(Beginning of Provided material)
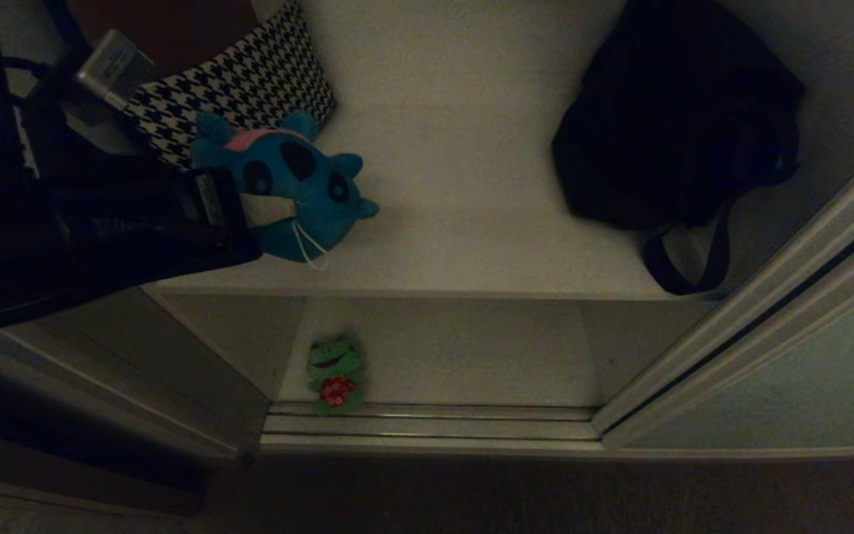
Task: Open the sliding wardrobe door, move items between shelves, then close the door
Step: Place the blue doll on the lower shelf
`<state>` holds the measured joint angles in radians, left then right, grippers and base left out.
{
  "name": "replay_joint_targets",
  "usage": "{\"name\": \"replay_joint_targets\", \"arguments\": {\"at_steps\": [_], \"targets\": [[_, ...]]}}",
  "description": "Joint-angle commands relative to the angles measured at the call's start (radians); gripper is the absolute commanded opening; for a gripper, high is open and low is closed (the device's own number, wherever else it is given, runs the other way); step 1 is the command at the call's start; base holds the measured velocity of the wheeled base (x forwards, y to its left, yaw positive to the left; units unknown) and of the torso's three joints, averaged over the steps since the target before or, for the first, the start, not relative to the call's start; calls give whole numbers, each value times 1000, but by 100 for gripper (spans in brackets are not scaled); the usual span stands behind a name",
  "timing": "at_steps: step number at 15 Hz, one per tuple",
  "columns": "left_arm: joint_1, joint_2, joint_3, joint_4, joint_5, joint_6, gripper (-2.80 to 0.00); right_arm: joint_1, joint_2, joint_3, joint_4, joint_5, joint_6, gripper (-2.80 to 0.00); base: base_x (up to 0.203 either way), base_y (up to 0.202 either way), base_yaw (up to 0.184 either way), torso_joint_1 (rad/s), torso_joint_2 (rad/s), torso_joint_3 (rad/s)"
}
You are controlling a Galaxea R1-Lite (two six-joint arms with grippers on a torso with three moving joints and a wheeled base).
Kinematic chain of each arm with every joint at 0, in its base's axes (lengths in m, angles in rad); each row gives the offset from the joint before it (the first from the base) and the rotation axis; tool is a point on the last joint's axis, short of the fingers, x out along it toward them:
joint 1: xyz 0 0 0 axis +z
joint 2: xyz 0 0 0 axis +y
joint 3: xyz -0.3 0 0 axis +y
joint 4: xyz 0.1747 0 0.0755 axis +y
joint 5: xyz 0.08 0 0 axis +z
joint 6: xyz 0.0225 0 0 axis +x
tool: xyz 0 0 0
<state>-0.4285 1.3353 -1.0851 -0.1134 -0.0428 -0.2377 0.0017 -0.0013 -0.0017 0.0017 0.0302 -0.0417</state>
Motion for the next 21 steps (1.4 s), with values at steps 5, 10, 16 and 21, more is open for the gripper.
{"name": "replay_joint_targets", "arguments": {"at_steps": [5,10,16,21], "targets": [[5,-4,-17,-5,-2,-2,-280,0,0,0,0,0,0,-280,-119,0,0,3,3,1],[5,16,17,9,-1,10,-280,0,0,0,0,0,-1,-280,-107,0,-1,-1,1,2],[2,107,231,20,-45,-4,-280,0,0,0,0,0,-1,-280,0,0,0,0,0,0],[-28,182,295,70,-186,-10,-280,0,0,0,0,0,-1,-280,0,0,0,0,0,0]]}}
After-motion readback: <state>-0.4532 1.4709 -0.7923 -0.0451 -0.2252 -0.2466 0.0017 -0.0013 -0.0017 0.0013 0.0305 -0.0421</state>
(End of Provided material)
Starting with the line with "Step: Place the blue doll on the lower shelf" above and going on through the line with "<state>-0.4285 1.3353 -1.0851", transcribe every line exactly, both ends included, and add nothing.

### [Response to the exercise]
Step: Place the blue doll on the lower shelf
`<state>` holds the measured joint angles in radians, left then right, grippers and base left out.
{
  "name": "replay_joint_targets",
  "usage": "{\"name\": \"replay_joint_targets\", \"arguments\": {\"at_steps\": [_], \"targets\": [[_, ...]]}}",
  "description": "Joint-angle commands relative to the angles measured at the call's start (radians); gripper is the absolute commanded opening; for a gripper, high is open and low is closed (the device's own number, wherever else it is given, runs the other way); step 1 is the command at the call's start; base holds the measured velocity of the wheeled base (x forwards, y to its left, yaw positive to the left; units unknown) and of the torso's three joints, averaged over the steps since the target before or, for the first, the start, not relative to the call's start; calls give whole numbers, each value times 1000, but by 100 for gripper (spans in brackets are not scaled); the usual span stands behind a name",
  "timing": "at_steps: step number at 15 Hz, one per tuple",
  "columns": "left_arm: joint_1, joint_2, joint_3, joint_4, joint_5, joint_6, gripper (-2.80 to 0.00); right_arm: joint_1, joint_2, joint_3, joint_4, joint_5, joint_6, gripper (-2.80 to 0.00); base: base_x (up to 0.203 either way), base_y (up to 0.202 either way), base_yaw (up to 0.184 either way), torso_joint_1 (rad/s), torso_joint_2 (rad/s), torso_joint_3 (rad/s)"
}
You are controlling a Galaxea R1-Lite (two six-joint arms with grippers on a torso with three moving joints and a wheeled base).
Kinematic chain of each arm with every joint at 0, in its base's axes (lengths in m, angles in rad); each row gives the offset from the joint before it (the first from the base) and the rotation axis; tool is a point on the last joint's axis, short of the fingers, x out along it toward them:
joint 1: xyz 0 0 0 axis +z
joint 2: xyz 0 0 0 axis +y
joint 3: xyz -0.3 0 0 axis +y
joint 4: xyz 0.1747 0 0.0755 axis +y
joint 5: xyz 0.08 0 0 axis +z
joint 6: xyz 0.0225 0 0 axis +x
tool: xyz 0 0 0
<state>-0.4285 1.3353 -1.0851 -0.1134 -0.0428 -0.2377 0.0017 -0.0013 -0.0017 0.0017 0.0302 -0.0417</state>

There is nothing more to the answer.